Gold to the Moon!

Author: Safs Narker, CIO, Vunani Fund Managers

The mention of gold in polite investment circles is a sure-fire way to invoke a plethora of emotional responses.  Depending on who is shouting the loudest at the time, you will almost certainly hear stories of a bygone relic or conspiracy theorists and doomsayers claiming the end is near.  It is no surprise that market commentators are pondering the performance of gold over the past 12 months.

The commodity price has risen more than 30% in dollars over the past year, against the backdrop of increased monetary and fiscal stimuli driving developed market bond yields to multi-decade lows.  Whilst the Covid pandemic has unleashed a tidal wave of government support, perhaps the real economic impact is yet to be felt, in the years ahead.  Central bankers and governments have supplied ample liquidity and consumer support to do their best to ensure that we avoid another depression-like outcome. However, the long-term effects of bloated government balance sheets will require lower interest rates for the foreseeable future.  Perhaps the US 10-year treasury real yield (TIPS) trading at negative levels is an ominous sign of things to come.  It is therefore not surprising that gold is rallying!
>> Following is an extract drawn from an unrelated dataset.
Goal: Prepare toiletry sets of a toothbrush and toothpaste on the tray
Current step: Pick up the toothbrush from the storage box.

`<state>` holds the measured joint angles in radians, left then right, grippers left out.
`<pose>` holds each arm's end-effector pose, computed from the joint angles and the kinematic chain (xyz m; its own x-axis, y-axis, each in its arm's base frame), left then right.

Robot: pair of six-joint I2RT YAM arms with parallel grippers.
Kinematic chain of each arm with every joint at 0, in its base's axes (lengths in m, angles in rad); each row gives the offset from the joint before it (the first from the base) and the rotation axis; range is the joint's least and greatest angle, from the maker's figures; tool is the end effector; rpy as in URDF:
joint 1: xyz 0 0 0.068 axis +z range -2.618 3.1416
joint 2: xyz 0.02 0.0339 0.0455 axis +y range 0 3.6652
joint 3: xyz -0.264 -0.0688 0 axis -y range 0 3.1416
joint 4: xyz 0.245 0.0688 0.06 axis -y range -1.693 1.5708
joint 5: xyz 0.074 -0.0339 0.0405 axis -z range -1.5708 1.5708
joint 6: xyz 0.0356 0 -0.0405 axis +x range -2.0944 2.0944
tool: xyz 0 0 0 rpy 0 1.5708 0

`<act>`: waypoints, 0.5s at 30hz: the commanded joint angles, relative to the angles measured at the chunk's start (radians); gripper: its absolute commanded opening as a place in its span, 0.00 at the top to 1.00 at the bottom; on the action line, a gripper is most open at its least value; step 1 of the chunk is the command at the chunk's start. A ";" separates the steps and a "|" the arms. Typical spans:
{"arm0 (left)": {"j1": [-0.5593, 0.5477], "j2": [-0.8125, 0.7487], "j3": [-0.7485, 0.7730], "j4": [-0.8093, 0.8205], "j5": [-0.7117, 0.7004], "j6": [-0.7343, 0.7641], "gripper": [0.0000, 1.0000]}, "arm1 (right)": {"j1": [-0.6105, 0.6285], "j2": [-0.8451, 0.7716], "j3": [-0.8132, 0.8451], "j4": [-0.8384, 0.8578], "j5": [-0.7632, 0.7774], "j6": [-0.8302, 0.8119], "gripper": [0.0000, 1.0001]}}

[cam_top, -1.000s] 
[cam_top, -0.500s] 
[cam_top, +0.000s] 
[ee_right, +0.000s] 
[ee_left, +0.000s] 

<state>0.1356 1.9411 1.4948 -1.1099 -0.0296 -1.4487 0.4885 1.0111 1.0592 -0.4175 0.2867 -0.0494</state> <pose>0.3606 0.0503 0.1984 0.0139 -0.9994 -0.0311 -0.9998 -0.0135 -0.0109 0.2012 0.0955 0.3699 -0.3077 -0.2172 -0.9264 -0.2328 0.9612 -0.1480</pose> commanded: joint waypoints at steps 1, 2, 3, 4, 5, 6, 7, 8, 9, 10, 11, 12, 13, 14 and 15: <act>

South African gold miners seem to have the stars aligned with the weaker currency and higher gold price driving significant revenue growth.  These factors as well as years of cost management have finally paid off with significant free cashflow generation aiding a rapid reduction in debt levels.  At the current rand-gold price, SA gold companies are generating higher free cashflows than most domestic industrial companies!  The sector has delivered stellar returns over the past year, with many commentators wondering if gold has entered a “new phase”.

We would caution any potential investors against chasing the commodity rally.  Trying to predict both commodity and currency movements is a fool’s errand and is bound to end in tears! Despite recent performance, gold shares and gold bullion remain absolute duds over the past 30 years, well behind both equities and bonds.